Digg it: How you can help conservative blogs; Update: Readers weigh in
posted at 11:44 am on November 17, 2006 by Allahpundit
I’ve been meaning to write about this for awhile and now lazy Friday’s given me the chance.
People occasionally e-mail us asking for a PayPal button so that they can donate. That’s kind of them, but there are other ways to help the site that don’t require quite so much largesse. For one thing, you can buy stuff at the HA store and get something for your money in return.
Alternatively, what you can do is sign up at Digg and start putting the “Digg It” button on your favorite conservative blogs to use. There’s one at the end of every post on this site — and at MM’s site, and at LGF and Ace of Spades, to take just three other prominent examples. (There’s none at Instapundit. He’s sort of a one-man Digg anyway, so it’d be redundant.) You’re not limited to sites with the Digg button, either; you can manually enter the URL of any blog post or news article that catches your fancy and add that to the Digg roster.
I mention this because (a) Digg is increasingly important as a news source, and (b) as of right now, its political channel is dominated by liberals. I see stuff on the charts there from Media Matters, Crooks & Liars, and, especially, Think Progress all the time; with two exceptions, I’ve never seen a post from a conservative blog. Which tells me either you guys aren’t using it, which is a shame since the popular articles are endlessly interesting, or you are using it and have never read anything Diggworthy on any right-wing blog. Which is unlikely.
Having said all that, if you do sign up for an account, please use discretion in deciding which posts to Digg. Digging everything you read is not only an abuse of their site but defeats its purpose as a news filter by burying the wheat under chaff. Stick to stuff that’s genuinely newsworthy. Or creative.
I leave you with the words of Robert Cox, proprietor of OlbermannWatch.com, writing last month about the boss’s run-in with YouTube:
It may not matter who manufacturers your radio since all points on the dial are equally accessible and the choice is tiny compared to the number of Web sites, but on the Internet, where popularity is often directly proportional to technological acumen and popularity, once achieved, breeds more popularity, who builds what means everything.
Malkin may have been the first casualty in the coming information war but she certainly will not be the last. Yet online conservative elites seem not to care. They fail to realize that voters are increasingly accessing news and information from these new media sources and that these sources are using their editorial discretion to publish and promote a liberal — not conservative — agenda.
Still think it doesn’t matter? Just ask Michelle.

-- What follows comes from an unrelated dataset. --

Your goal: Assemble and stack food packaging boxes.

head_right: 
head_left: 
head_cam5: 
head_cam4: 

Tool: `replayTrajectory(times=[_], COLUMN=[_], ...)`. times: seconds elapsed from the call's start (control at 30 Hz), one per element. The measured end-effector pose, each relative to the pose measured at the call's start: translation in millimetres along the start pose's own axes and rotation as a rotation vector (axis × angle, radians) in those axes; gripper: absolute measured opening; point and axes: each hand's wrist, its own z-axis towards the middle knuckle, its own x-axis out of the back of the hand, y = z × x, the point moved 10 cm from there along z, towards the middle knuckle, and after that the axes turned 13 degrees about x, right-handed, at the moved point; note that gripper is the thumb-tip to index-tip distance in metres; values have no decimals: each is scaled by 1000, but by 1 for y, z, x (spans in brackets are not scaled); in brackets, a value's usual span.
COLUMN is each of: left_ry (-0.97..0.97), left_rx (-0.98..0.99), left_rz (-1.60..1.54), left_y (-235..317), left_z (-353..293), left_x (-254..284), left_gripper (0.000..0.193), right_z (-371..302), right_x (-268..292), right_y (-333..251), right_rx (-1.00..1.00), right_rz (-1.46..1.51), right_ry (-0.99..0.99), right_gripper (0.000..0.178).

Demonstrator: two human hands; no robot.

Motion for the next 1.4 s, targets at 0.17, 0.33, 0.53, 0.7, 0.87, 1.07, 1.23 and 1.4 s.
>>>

Update: Phin at the Phish Bowl has a post explaining how to install the Digg button on your site.
Update: Digg this!
Update: Reader Jenn S. e-mails:
[T]here is no shortage of conservative blog articles posted to sites like Digg, Deli.cio.us, Reddit, etc.. There is, however, a shortage of conservative users that spend enough time these sites to Digg the conservative articles on a daily basis.
At the suggestion last summer of Michelle, I joined Digg, and have been faithfully posting articles, and building a network of “friends” on the site. I even learned met a fellow Digger online who helped me set my blog up correctly so that I can post blog articles to the other social network sites. I post articles from Michelle Malkin, David Limbaugh, Ann Coulter, Townhall, Human Events, etc…
But, inspite of the fact that I have almost 300 friends, and about 100 “mutual” friends, my posts almost never get more than 20-30 diggs, and that’s not enough go get to the front page. And then, of course, certain Blogs, like Michelle’s, are automatically “buried” by a bunch of Malkin-haters that run like a pack.
If conservative bloggers are ever going to make a difference on sites like Digg, we’re going to have to get organized, and take time to not only “post” stories, but go in and spend some time daily “digging,” each other’s stories.